• [Task description] Please report how many lines of the listing contain the string "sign", giving the number only.

• [Source data]

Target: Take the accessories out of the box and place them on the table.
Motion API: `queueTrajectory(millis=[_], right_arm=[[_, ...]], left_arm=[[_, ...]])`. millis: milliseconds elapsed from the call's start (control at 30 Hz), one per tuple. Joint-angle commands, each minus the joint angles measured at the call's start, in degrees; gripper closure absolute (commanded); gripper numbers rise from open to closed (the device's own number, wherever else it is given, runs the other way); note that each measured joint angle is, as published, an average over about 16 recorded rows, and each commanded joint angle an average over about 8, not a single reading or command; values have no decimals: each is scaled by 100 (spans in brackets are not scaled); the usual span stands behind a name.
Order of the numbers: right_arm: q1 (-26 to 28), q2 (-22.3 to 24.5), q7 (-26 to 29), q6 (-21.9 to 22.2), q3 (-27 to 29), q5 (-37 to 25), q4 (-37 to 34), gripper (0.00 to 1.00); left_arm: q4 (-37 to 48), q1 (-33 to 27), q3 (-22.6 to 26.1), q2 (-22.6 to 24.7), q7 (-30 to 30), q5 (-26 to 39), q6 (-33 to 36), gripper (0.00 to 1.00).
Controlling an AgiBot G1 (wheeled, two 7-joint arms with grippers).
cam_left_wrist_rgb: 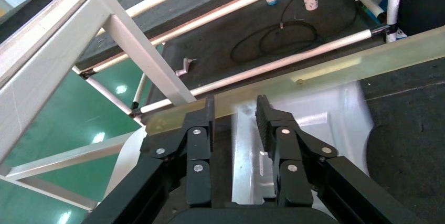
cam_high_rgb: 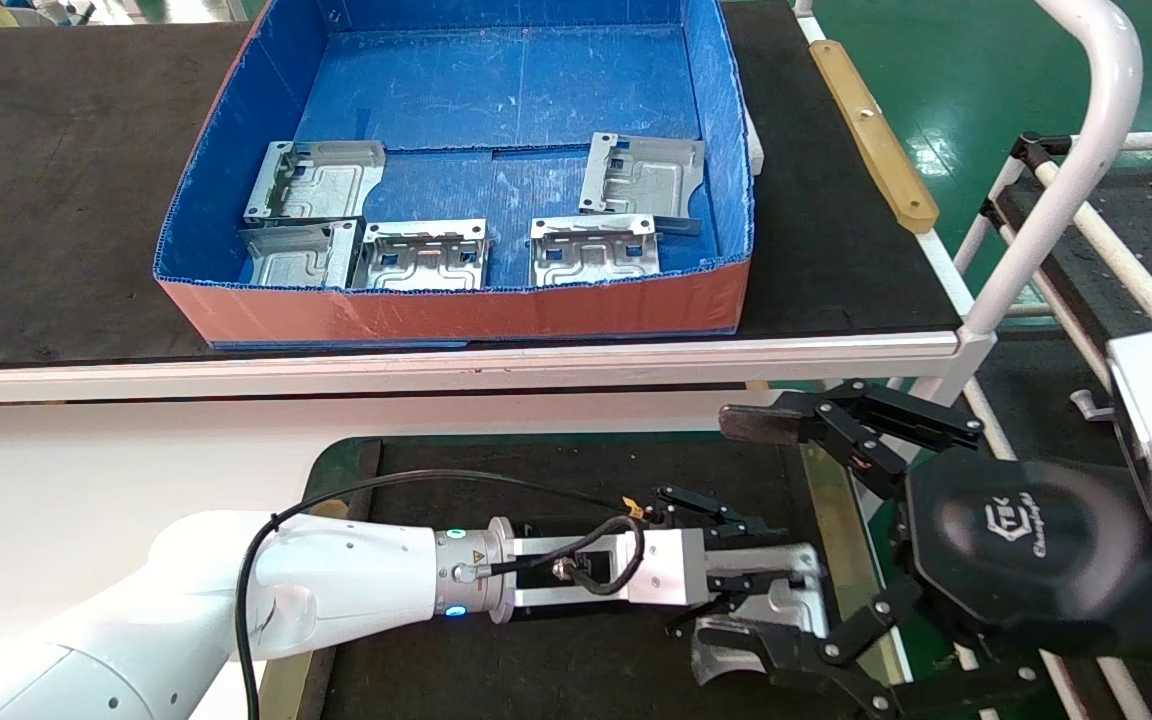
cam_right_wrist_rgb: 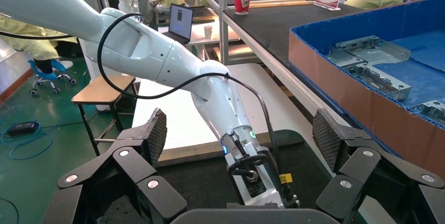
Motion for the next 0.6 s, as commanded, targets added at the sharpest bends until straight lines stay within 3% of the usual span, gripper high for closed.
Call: queueTrajectory(millis=[33, 600], right_arm=[[0, 0, 0, 0, 0, 0, 0, 0], [0, 0, 0, 0, 0, 0, 0, 0]], left_arm=[[4, 0, -12, 0, 0, 9, 4, 0], [-44, 23, -97, -56, -75, 43, 48, 0]])
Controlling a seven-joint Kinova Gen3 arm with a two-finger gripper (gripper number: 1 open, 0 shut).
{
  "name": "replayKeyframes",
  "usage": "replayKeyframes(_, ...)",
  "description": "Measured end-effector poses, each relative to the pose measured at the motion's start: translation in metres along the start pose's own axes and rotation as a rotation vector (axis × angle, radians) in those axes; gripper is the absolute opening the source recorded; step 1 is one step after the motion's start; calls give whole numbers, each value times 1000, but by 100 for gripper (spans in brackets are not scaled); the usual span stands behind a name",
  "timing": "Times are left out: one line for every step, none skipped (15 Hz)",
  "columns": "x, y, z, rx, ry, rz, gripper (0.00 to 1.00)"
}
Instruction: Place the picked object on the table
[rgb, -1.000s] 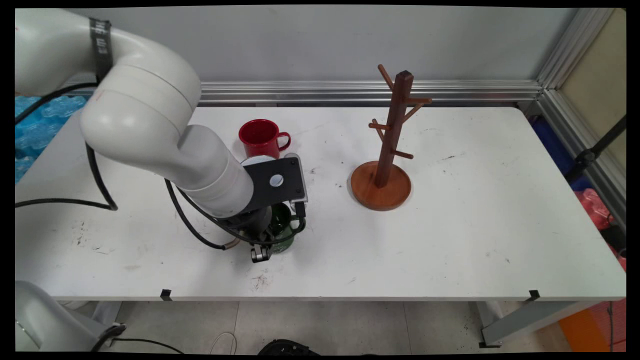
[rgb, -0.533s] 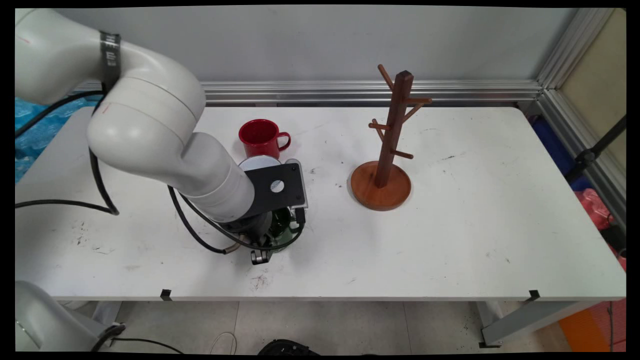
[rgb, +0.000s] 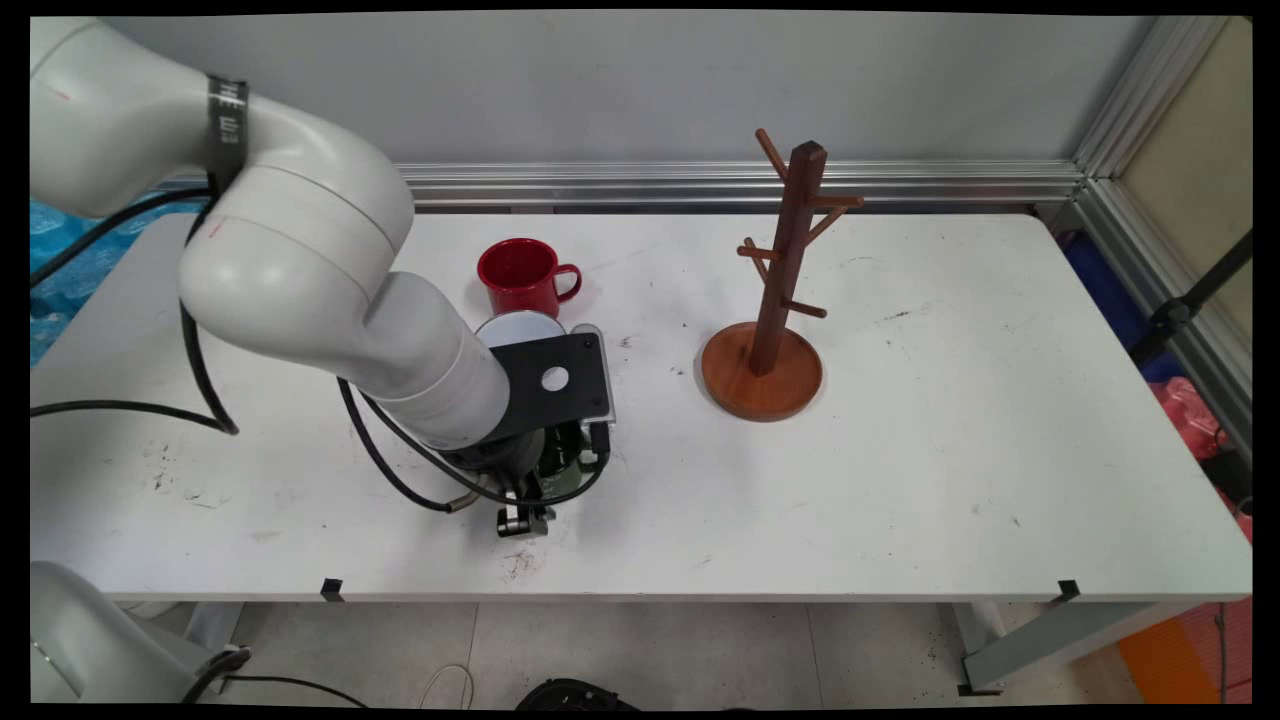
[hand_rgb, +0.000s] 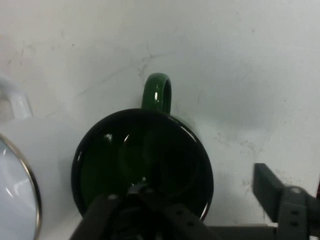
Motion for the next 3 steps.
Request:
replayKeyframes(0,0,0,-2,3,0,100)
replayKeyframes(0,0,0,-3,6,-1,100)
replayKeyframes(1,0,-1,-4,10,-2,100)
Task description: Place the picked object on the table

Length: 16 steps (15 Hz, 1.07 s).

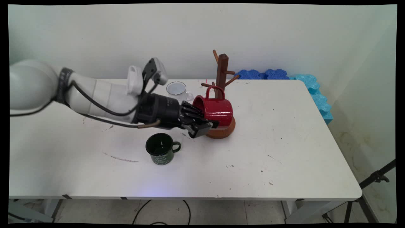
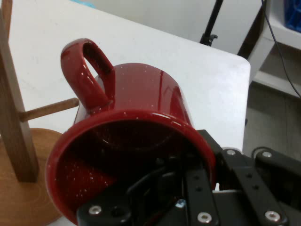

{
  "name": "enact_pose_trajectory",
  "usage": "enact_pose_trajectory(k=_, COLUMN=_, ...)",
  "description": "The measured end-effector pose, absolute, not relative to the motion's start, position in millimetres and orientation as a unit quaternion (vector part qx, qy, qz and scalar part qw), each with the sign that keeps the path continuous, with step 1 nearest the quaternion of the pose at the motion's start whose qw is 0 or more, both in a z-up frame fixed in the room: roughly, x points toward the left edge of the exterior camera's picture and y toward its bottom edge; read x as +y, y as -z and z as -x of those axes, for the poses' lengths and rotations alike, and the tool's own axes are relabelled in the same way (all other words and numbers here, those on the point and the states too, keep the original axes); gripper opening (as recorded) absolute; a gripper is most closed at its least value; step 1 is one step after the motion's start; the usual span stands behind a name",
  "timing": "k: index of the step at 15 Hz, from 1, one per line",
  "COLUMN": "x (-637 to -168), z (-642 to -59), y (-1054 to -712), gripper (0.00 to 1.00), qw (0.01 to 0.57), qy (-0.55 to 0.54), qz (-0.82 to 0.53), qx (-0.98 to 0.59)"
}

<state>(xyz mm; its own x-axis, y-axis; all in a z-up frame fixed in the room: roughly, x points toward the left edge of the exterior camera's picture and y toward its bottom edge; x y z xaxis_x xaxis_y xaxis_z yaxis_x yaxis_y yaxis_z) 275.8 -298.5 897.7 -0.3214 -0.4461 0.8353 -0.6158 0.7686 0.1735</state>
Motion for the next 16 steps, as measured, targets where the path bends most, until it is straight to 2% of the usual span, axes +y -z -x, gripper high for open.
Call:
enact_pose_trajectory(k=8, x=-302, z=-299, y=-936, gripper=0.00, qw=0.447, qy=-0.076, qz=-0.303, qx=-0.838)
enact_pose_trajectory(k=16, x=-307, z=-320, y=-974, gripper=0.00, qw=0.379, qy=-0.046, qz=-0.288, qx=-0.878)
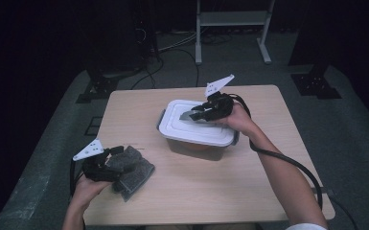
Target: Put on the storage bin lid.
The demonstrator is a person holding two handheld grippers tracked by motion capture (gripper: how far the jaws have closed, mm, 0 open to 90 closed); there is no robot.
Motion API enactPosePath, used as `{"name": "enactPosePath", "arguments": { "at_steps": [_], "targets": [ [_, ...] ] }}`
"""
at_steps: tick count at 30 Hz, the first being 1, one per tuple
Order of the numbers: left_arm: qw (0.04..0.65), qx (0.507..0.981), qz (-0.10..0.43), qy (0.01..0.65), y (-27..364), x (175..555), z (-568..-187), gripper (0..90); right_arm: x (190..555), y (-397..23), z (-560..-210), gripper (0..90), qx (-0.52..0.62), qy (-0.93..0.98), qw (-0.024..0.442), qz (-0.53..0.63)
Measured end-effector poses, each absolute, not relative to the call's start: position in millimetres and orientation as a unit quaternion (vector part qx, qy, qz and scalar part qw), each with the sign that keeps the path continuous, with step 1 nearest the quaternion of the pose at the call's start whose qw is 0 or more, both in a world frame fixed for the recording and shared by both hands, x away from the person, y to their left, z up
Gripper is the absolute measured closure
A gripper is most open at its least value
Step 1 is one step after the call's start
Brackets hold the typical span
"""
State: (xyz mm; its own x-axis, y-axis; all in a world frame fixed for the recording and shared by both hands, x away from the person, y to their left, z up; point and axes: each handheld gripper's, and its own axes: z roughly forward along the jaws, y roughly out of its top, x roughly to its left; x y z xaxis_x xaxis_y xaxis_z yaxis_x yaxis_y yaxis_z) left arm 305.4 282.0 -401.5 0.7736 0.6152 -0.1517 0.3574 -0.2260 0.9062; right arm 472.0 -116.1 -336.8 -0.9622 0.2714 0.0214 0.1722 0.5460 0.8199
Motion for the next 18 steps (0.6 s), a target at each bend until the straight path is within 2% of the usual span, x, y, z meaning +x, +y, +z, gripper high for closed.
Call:
{"name": "enactPosePath", "arguments": {
  "at_steps": [9,18],
  "targets": [
    [0.539,0.771,0.120,0.316,283.3,305.3,-401.4,8.0,471.6,-117.1,-337.6,64.3,0.128,0.877,0.050,0.460],
    [0.537,0.772,0.120,0.317,283.2,305.2,-401.5,8.0,469.6,-120.5,-332.4,57.2,0.131,0.872,0.047,0.469]
  ]
}}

• [Written answer] 2